African Terrorism With Global Ambitions: The Story of Al-Shabab
6 October 2013- In the poverty-stricken rural areas of central and southern Somalia, farmers pay taxes for owning land and transporting rice. They do not give this money to the Somali government, but to those responsible for the attack on the Westgate mall in Nairobi. Islamic terrorists control most of the rural areas in Somalia: they exploit farmers, hunt elephants for their ivory, trade charcoal with Arab companies and conspire with pirates. This is the land of Al-Shabab.
Just over two weeks ago, a small group of Al-Shabab militants brought the organization to front-pages worldwide when they attacked a shopping mall in Nairobi, killing over 60 people. Yesterday, a team of American Navy SEALs attacked the villa of a high-ranking figure within the ranks of Al-Shabab, presumably its leader, in an attempt to seize him. The American troops launched an amphibious assault on the seaside residence which resulted in firefight that lasted over an hour after which the SEALs were forced to retreat.
But what is Al-Shabab and who are its warriors? Somalia has been plagued by internal conflict and sectarian violence for decades. In 2006, an African coalition spearheaded by Ethiopian forces invaded Somalia to assist the Transitional Government against the Islamic Courts Union, a coalition of Sharia courts. Al-Shabab, was the youth militant division of the ICU (Shabab is Arabic for ‘youth’). The ICU was defeated and its members fled the country or reconciled with the Transitional Government. Al-Shabab refused to lay down its arms and has been wreaking havoc in Somalia and its neighboring countries ever since. In 2011, Kenyan armed forces, fed up with the chaos at its borders, invaded Somalia and managed to seize Al-Shabab’s stronghold; the port town Kismayo. Although this was hailed as a great victory, the Islamist militias still control the surrounding port towns and hinterland.
After an hour of gunfight the US Navy Seals had to retreat.
Al-Shabab reportedly consists of 7,000 to 9,000 fighters, both Somali nationals and international jihadists. Its operations are funded by a wide array of different activities. Militants engage in kidnappings, piracy, poaching elephants in national parks and extorting civilians. But money also flows to Al-Shabab by more subtle paths. Its members have set up fake charity funds, supposedly collecting for the hungry, and the organization receives millions of dollars by trading charcoal with Arab businesses.

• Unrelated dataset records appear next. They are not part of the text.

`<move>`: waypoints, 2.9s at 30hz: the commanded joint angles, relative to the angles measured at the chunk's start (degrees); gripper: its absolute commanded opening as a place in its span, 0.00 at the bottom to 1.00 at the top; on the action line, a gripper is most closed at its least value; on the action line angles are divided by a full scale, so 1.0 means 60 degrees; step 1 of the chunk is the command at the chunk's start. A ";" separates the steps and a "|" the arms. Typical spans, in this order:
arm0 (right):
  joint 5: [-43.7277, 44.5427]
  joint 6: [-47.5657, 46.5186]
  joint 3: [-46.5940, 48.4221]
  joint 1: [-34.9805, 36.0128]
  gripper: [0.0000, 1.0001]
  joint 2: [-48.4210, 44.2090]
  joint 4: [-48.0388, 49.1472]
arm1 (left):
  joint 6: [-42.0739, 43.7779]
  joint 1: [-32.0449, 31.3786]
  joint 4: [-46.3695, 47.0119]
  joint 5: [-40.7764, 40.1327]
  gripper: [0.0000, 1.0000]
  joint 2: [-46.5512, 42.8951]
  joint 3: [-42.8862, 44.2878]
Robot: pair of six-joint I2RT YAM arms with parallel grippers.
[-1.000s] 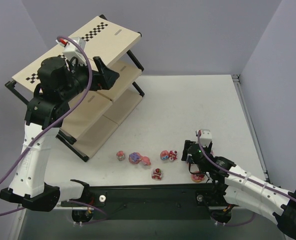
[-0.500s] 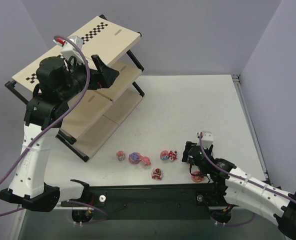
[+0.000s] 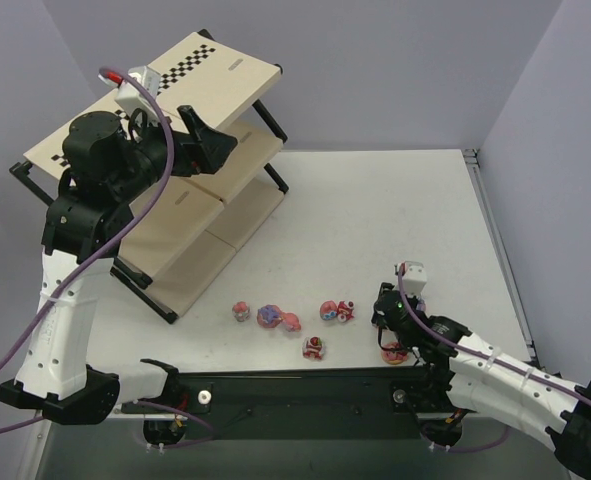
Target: Place and organize the plastic toys onto the shelf
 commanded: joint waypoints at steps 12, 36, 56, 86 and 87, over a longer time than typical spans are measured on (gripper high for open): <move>0.0932 -0.0737 0.4746 -0.0237 0.00 0.1159 -0.2058 | 0.0807 -0.0843 0.1260 0.2714 0.97 -0.0099 -0.0672; -0.4503 0.0097 1.0964 -0.1615 0.00 0.3445 -0.5109 | 0.2346 -0.5459 0.5316 0.2130 0.97 0.0516 -0.4687; -0.4313 0.0010 1.1038 -0.1512 0.00 0.3181 -0.4436 | 0.1350 -0.5680 0.5889 0.1545 0.82 0.1688 -0.4643; -0.3538 0.0449 1.0993 -0.1600 0.69 0.2376 -0.4201 | 0.1173 -0.5651 0.5802 0.0373 0.00 0.1674 -0.4614; -0.3435 0.0435 1.1095 -0.1615 0.70 0.2332 -0.4201 | 0.1232 -0.5665 0.5729 0.0314 0.00 0.1644 -0.4570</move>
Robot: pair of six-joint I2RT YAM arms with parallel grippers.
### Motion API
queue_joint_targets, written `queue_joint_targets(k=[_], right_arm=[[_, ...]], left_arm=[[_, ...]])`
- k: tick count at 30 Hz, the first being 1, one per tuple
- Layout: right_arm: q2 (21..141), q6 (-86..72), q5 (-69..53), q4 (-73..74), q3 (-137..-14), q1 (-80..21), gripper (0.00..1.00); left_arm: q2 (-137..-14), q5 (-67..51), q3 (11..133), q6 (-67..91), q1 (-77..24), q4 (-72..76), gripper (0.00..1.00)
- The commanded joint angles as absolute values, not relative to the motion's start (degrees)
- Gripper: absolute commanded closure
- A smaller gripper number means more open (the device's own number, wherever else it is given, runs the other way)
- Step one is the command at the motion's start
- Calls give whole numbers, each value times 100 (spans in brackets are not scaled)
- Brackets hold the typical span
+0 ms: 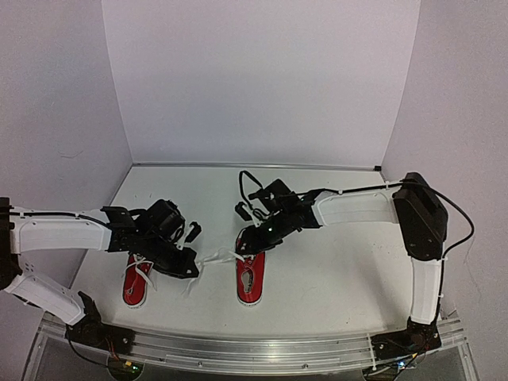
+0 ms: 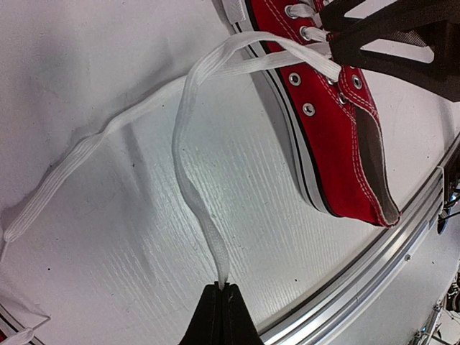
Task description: Tie the shoes
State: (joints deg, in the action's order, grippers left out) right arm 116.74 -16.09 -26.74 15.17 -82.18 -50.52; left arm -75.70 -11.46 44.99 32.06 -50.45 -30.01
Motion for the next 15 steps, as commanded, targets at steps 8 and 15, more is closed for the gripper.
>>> queue_joint_targets(k=[8,15], right_arm=[[11698,-1369,-2756,1831,-8375,-5049,82],[11478,-1336,-2751,1840,-8334,-5047,100]], left_arm=[[-7479,-1142,4595,3357,-4911,-2825,100],[-7428,-1109,4776,3713,-4756,-2574,100]])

Despite being born as a national movement in the civil war, Al-Shabab is becoming increasingly international. In 2012, the Al-Shabab leadership announced that it had officially merged with Al-Qaeda and according to Western intelligence services, Al-Shabab has been recruiting foreigners for years. These jihadists are mainly drawn from poor areas in Kenya and the surrounding countries, but Americans and Europeans have been recruited as well. One of the most striking cases is that of the British Samantha Lewthwaite, also known as the White Widow. She was the spouse of one of the suicide bombers responsible for the 2005 attacks in London and has since joined Al-Shabab. She was named as one of the suspects in a grenade attack in Mombasa and she was even connected to the assault on the Westgate mall.
The attack in Nairobi has placed Al-Shabab in the spotlights all over the world, but they do not seem to mind about this attention at all. For an organization determined to impose traditional sharia law and to eradicate every bit of Western influence, Al-Shabab appears surprisingly modern, keeping its followers updated on twitter during the course of the Westgate attack. The Kenyan and the US governments have announced that they will hunt down those responsible for the attack, and the US already turned its words into actions in tonight’s raid. The question is what good it will do in a country ripped apart by famine, violence and poverty, where Al-Shabab still rules supreme in large areas and is more than willing to take the battle beyond Somalia’s borders.